Die Standardbibliothek verwendet Template-Spezialisierungen, um verschiedene Probleme zu lösen. Unter anderem Platzprobleme, wie man an der Spezialisierung für std::vector<bool> sehen kann.

Video

Erklärung

Heute mal ohne Quelltext. Der wäre eh kaum länger, als drei Zeilen. Der Bedarf für eine Spezialisierung von std::vector<bool> hat einen einfachen Hintergrund: std::vector in seiner allgemeinen Form repräsentiert ein Array von Elementen, die im Speicher hintereinander liegen. Damit sie hintereinander liegen können, müssen wie addressierbar sein. Um wiederum addressierbar zu sein, müssen sie eine Größe haben, die mindestens der kleinsten addressierbaren Einheit entspricht, dem char. Dummerweise ist der mindestens 8 Bit groß. Wir verschwenden also 8 Bit, um eine Information zu speichern, die in einem Bit Platz hat und blasen damit den Speicherbedarf eines std::vector<bool> unnötig auf.
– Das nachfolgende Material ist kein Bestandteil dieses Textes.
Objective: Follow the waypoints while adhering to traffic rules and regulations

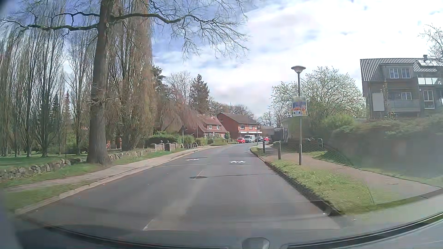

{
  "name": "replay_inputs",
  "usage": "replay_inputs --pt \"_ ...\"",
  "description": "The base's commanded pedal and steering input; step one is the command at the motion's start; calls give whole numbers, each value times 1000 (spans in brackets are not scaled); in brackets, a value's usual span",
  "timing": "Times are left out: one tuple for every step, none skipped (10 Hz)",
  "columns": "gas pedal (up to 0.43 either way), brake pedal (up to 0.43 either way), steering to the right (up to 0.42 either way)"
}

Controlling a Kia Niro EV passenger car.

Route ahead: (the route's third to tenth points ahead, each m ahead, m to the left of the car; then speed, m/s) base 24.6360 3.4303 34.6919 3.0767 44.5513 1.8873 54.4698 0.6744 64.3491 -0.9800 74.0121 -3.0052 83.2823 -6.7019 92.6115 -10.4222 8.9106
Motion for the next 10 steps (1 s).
replay_inputs --pt "157 0 4" --pt "157 0 4" --pt "157 0 4" --pt "157 0 4" --pt "157 0 3" --pt "157 0 2" --pt "150 0 -3" --pt "150 0 -11" --pt "150 0 -12" --pt "157 0 -9"
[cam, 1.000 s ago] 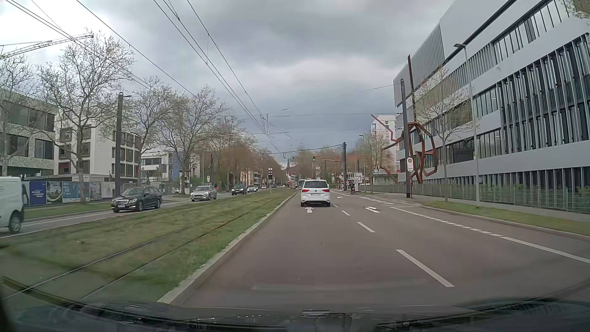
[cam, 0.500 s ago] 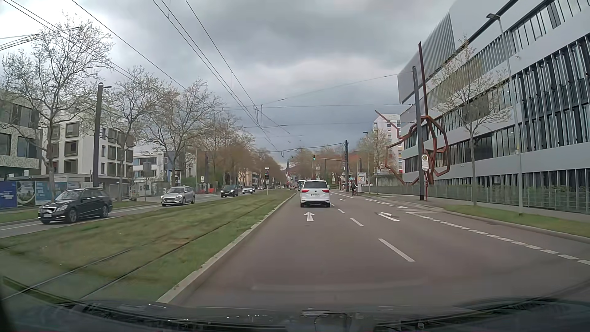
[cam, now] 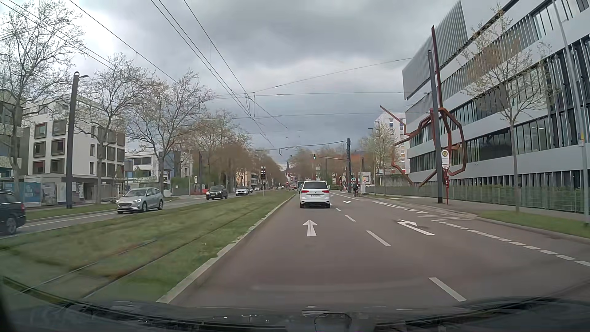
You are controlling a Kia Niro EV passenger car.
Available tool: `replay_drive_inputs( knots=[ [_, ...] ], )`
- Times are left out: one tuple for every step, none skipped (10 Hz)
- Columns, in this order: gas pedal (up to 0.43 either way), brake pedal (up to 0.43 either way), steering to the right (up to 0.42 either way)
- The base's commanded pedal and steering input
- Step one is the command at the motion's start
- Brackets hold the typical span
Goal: Follow the waypoints while adhering to traffic rules and regulations
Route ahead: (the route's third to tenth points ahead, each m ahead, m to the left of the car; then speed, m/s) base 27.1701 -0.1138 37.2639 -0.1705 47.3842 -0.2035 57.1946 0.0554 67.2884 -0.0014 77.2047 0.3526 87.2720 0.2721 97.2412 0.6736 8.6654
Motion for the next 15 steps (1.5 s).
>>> replay_drive_inputs(
  knots=[
    [0.209,0.000,0.000],
    [0.209,0.000,0.000],
    [0.209,0.000,0.000],
    [0.209,0.000,0.000],
    [0.209,0.000,0.000],
    [0.209,0.000,0.000],
    [0.209,0.000,0.000],
    [0.197,0.000,0.000],
    [0.197,0.000,0.000],
    [0.197,0.000,0.000],
    [0.197,0.000,0.000],
    [0.197,0.000,0.000],
    [0.169,0.000,0.000],
    [0.110,0.000,0.000],
    [0.067,0.000,0.000]
  ],
)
Aus diesem Grund greift der Standard ein und definiert für diesen speziellen Fall einige Ausnahmen, die es erlauben, mehrere Bits in ein Byte zu packen. Wie die Realisierung intern genau aussieht, ist Sache der Implementierung. Bei den meisten kann man guten Gewissens davon ausgehen, dass jedes bool auch nur ein Bit fordert. Bis auf dieses Detail verhält sich std::vector<bool> wie ein ganz normaler std::vector. Wir können iterieren, er bietet begin() und end() etc. Nur platzsparender ist er eben, wie im Video zu sehen ist.